The problem: In the listing below, which lines contain the string "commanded"? Copy them all.

Data:
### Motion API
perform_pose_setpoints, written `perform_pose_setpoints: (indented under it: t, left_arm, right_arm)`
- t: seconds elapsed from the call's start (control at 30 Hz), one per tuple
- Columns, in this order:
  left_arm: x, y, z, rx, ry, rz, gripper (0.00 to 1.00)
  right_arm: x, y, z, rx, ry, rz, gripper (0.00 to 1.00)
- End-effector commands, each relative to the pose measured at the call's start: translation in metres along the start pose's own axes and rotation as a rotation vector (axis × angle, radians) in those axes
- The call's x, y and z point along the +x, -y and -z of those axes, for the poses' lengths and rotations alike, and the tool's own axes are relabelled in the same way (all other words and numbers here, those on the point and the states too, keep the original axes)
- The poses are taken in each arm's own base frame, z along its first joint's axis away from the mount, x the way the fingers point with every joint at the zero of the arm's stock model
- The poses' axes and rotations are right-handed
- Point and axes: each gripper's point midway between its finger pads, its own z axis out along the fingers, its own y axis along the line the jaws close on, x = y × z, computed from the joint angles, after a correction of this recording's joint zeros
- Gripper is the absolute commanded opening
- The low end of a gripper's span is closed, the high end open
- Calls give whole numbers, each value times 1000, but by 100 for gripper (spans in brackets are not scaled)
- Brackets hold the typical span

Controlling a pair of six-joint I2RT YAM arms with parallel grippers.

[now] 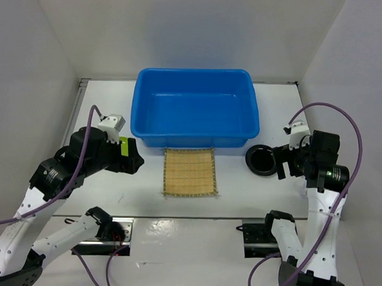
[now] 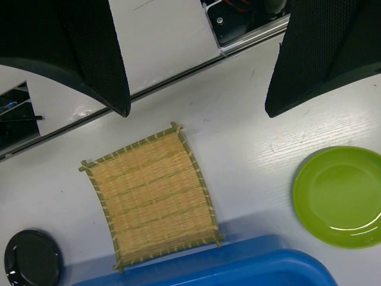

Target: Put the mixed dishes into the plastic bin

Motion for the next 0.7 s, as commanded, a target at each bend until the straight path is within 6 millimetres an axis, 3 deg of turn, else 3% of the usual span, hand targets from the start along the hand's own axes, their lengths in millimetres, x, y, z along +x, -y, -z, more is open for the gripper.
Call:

Output of the exercise:
- Gripper is the absolute commanded opening
Motion for the next 0.7 s, as commanded, a target at each bend until the straight path is within 6 millimetres an axis, 3 deg of turn, else 3% of the usual span, hand targets from the start along the hand's own axes, their lengths in millimetres, x, y, z along +x, -y, -z, more is open for the gripper.

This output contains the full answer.